== Exercise details ==
Nothing should be left out. Transcribe the entries exactly as written.
+---+
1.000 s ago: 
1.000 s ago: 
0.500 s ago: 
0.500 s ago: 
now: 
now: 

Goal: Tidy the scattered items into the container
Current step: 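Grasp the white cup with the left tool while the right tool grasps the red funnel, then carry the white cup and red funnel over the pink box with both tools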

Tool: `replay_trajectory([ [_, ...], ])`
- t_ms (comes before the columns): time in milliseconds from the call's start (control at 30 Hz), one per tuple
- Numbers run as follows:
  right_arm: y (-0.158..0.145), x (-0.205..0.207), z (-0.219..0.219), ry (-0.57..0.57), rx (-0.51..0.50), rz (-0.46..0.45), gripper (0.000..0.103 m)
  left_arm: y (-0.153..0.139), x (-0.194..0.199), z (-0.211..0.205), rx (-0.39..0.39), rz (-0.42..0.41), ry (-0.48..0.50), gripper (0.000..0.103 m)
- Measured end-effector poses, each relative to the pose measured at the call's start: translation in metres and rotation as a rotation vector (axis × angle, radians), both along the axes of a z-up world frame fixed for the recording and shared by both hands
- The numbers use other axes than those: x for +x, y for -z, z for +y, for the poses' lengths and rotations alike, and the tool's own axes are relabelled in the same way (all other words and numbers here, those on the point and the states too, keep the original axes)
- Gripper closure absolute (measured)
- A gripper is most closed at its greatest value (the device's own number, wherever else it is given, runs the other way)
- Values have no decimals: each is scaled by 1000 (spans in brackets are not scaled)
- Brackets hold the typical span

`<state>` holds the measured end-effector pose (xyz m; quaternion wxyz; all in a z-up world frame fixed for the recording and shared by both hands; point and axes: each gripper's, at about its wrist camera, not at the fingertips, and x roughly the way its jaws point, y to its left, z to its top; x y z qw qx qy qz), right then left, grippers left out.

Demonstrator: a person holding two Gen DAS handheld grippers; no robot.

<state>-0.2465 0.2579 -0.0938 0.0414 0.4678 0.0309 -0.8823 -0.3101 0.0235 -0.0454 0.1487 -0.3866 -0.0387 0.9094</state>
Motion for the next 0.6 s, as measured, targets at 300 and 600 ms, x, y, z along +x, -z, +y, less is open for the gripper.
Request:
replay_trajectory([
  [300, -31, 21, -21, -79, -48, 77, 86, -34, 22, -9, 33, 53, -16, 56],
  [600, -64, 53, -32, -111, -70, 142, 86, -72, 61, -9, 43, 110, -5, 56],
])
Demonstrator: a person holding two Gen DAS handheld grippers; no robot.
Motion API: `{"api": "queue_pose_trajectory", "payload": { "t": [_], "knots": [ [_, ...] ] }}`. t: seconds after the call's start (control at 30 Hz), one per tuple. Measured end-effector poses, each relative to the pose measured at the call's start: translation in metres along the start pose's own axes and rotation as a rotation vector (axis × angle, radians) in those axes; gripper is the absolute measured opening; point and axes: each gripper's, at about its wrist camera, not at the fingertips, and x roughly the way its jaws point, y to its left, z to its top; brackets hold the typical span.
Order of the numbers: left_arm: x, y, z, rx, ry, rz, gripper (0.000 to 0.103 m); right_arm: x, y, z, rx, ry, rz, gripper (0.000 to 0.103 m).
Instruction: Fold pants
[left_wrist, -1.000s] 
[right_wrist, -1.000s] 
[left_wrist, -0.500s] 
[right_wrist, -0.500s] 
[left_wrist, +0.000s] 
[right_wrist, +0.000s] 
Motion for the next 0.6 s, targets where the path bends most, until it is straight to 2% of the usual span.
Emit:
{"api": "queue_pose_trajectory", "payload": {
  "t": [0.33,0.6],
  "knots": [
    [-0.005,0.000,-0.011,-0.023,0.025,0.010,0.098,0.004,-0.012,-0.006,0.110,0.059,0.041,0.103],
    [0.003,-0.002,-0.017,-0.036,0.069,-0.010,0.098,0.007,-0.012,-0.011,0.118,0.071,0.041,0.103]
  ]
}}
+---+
== Exercise answer ==
1.000 s ago: 
1.000 s ago: 
0.500 s ago: 
0.500 s ago: 
now: 
now: 

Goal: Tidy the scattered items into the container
Current step: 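Grasp the white cup with the left tool while the right tool grasps the red funnel, then carry the white cup and red funnel over the pink box with both tools
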
Tool: `replay_trajectory([ [_, ...], ])`
- t_ms (comes before the columns): time in milliseconds from the call's start (control at 30 Hz), one per tuple
- Numbers run as follows:
  right_arm: y (-0.158..0.145), x (-0.205..0.207), z (-0.219..0.219), ry (-0.57..0.57), rx (-0.51..0.50), rz (-0.46..0.45), gripper (0.000..0.103 m)
  left_arm: y (-0.153..0.139), x (-0.194..0.199), z (-0.211..0.205), rx (-0.39..0.39), rz (-0.42..0.41), ry (-0.48..0.50), gripper (0.000..0.103 m)
- Measured end-effector poses, each relative to the pose measured at the call's start: translation in metres and rotation as a rotation vector (axis × angle, radians), both along the axes of a z-up world frame fixed for the recording and shared by both hands
- The numbers use other axes than those: x for +x, y for -z, z for +y, for the poses' lengths and rotations alike, and the tool's own axes are relabelled in the same way (all other words and numbers here, those on the point and the states too, keep the original axes)
- Gripper closure absolute (measured)
- A gripper is most closed at its greatest value (the device's own number, wherever else it is given, runs the other way)
- Values have no decimals: each is scaled by 1000 (spans in brackets are not scaled)
- Brackets hold the typical span

`<state>` holds the measured end-effector pose (xyz m; quaternion wxyz; all in a z-up world frame fixed for the recording and shared by both hands; point and axes: each gripper's, at about its wrist camera, not at the fingertips, and x roughly the way its jaws point, y to its left, z to its top; x y z qw qx qy qz), right then left, grippers left out.

Demonstrator: a person holding two Gen DAS handheld grippers; no robot.

<state>-0.2465 0.2579 -0.0938 0.0414 0.4678 0.0309 -0.8823 -0.3101 0.0235 -0.0454 0.1487 -0.3866 -0.0387 0.9094</state>
Motion for the next 0.6 s, as measured, targets at 300 and 600 ms, x, y, z along +x, -z, +y, less is open for the gripper.
Request:
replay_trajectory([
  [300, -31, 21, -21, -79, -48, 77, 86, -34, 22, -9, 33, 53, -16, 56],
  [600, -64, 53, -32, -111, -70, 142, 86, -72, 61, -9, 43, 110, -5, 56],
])
Demonstrator: a person holding two Gen DAS handheld grippers; no robot.
Motion API: `{"api": "queue_pose_trajectory", "payload": { "t": [_], "knots": [ [_, ...] ] }}`. t: seconds after the call's start (control at 30 Hz), one per tuple. Measured end-effector poses, each relative to the pose measured at the call's start: translation in metres along the start pose's own axes and rotation as a rotation vector (axis × angle, radians) in those axes; gripper is the absolute measured opening; point and axes: each gripper's, at about its wrist camera, not at the fingertips, and x roughly the way its jaws point, y to its left, z to its top; brackets hold the typical span.
Order of the numbers: left_arm: x, y, z, rx, ry, rz, gripper (0.000 to 0.103 m); right_arm: x, y, z, rx, ry, rz, gripper (0.000 to 0.103 m).
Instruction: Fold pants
[left_wrist, -1.000s] 
[right_wrist, -1.000s] 
[left_wrist, -0.500s] 
[right_wrist, -0.500s] 
[left_wrist, +0.000s] 
[right_wrist, +0.000s] 
Motion for the next 0.6 s, targets where the path bends most, until it is straight to 2% of the usual span.
Emit:
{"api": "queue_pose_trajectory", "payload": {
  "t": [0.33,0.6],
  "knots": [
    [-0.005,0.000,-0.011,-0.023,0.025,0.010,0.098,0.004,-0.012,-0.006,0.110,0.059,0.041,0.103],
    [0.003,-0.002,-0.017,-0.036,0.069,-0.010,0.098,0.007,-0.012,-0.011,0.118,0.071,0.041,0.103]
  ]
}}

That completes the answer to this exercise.